- Exercise requirements
Retype the data below verbatim; pictures do not belong in the copy.

- Supplied data

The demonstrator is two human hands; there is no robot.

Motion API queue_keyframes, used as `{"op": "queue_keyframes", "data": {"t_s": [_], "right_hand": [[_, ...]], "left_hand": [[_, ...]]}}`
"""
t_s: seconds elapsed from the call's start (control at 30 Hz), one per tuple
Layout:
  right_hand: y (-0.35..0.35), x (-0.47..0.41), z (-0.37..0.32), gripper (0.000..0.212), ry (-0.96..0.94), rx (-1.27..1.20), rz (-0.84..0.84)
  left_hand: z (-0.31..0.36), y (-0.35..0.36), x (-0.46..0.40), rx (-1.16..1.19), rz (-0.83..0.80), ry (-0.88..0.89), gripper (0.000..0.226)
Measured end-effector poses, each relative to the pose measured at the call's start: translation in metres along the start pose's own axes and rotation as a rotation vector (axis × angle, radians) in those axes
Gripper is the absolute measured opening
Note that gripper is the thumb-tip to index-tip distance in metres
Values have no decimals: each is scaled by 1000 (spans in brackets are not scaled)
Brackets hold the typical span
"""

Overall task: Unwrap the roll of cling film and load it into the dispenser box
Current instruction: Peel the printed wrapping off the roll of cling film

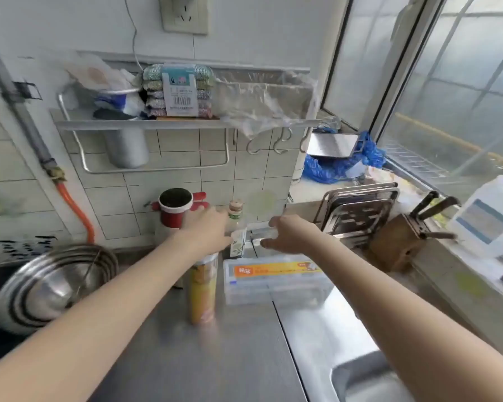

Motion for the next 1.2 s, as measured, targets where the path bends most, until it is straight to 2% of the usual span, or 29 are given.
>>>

- Your solution
The demonstrator is two human hands; there is no robot.

Motion API queue_keyframes, used as `{"op": "queue_keyframes", "data": {"t_s": [_], "right_hand": [[_, ...]], "left_hand": [[_, ...]]}}`
"""
t_s: seconds elapsed from the call's start (control at 30 Hz), one per tuple
Layout:
  right_hand: y (-0.35..0.35), x (-0.47..0.41), z (-0.37..0.32), gripper (0.000..0.212), ry (-0.96..0.94), rx (-1.27..1.20), rz (-0.84..0.84)
  left_hand: z (-0.31..0.36), y (-0.35..0.36), x (-0.46..0.40), rx (-1.16..1.19), rz (-0.83..0.80), ry (-0.88..0.89), gripper (0.000..0.226)
Measured end-effector poses, each relative to the pose measured at the call's start: translation in metres along the start pose's own axes and rotation as a rotation vector (axis × angle, radians) in those axes
Gripper is the absolute measured opening
Note that gripper is the thumb-tip to index-tip distance in metres
Values have no decimals: each is scaled by 1000 (spans in brackets are not scaled)
Brackets hold the typical span
"""

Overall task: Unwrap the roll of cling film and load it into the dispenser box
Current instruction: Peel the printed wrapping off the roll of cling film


Motion for the next 1.2 s, as measured, targets where the path bends most, until it is straight to 2% of the usual span, or 29 are given.
>>>

This output has come to an end.